I’ve read it a few times..finished trying to figure it out..but I really like it..
Exceptional poem. I really like it.
Fascinating. I really like it too, especially the first stanza.
Thanks for reading, everyone. *And* for the comments.
Yeah, Susan. Meaning is usually over-rated or evaluated. But sometimes people want to know. And sometimes I like to be clear. Outside my poetry, which I like to be layered and dense. Sometimes. :-)
Hey Wayne, thanks for stopping by. I appreciate you reading it a few times, too. Nice.
Dave, I get all excited when you say you like something. “Cause you are a man of few words. That way. Not that you are wordless.

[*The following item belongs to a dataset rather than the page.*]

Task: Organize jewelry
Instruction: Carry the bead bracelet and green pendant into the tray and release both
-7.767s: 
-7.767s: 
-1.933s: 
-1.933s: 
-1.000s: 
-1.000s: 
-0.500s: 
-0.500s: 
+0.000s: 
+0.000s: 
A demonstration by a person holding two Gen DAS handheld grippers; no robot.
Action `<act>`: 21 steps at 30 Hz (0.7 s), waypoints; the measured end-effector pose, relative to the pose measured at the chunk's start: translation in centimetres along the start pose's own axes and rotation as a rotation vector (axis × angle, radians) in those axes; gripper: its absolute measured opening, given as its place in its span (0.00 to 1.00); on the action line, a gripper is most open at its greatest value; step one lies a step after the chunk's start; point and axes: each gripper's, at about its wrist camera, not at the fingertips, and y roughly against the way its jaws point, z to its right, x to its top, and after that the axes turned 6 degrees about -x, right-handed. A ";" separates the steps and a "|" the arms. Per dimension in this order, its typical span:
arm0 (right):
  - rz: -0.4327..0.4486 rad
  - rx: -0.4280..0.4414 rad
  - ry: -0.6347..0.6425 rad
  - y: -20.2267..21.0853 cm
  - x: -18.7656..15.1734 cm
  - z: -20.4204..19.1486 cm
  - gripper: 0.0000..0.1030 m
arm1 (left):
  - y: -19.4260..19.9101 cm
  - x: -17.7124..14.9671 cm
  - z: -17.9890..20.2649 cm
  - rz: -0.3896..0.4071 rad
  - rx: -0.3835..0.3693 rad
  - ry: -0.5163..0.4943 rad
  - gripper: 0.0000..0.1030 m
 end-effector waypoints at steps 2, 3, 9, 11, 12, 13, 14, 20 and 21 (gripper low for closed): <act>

Jo. Hugs. I think the first stanza has some kind of rhythm the others could benefit from.
I also think it’s really good. & I like the first stanza especially.
oh geez, i left a comment and then my computer crashed… so i’ll come back later and see if it went thru if not.. i’ll try again…
ok so that comment went thru… try to remember what i sed the first time… something abt you did honor to that first line… love the abstract description.. i think thrz a fine line in creating a story that we can all understand in the abstract and you have done it well… i especially love the oprah line… both humor and drama… and birdz, i luv em too, too… it has something to do with innocence, purity, flying, freedom… tanks deb…
This poem reminds me of your SF short story in qarrtsiluni. Very cool, Deb. I have the impression of a man who’s almost invisible. I like this very much.
Oh, thanks, OMB. It’s a relief :-) you like this. I tend to get too abstract. But the mood seemed to suit. This time.
Thanks, C. There is an otherworldly sense to it. I wanted to feel as if both persons were nearly indistinguishable. (Not concrete! That’s the gamble.) So I’m pleased with your reaction.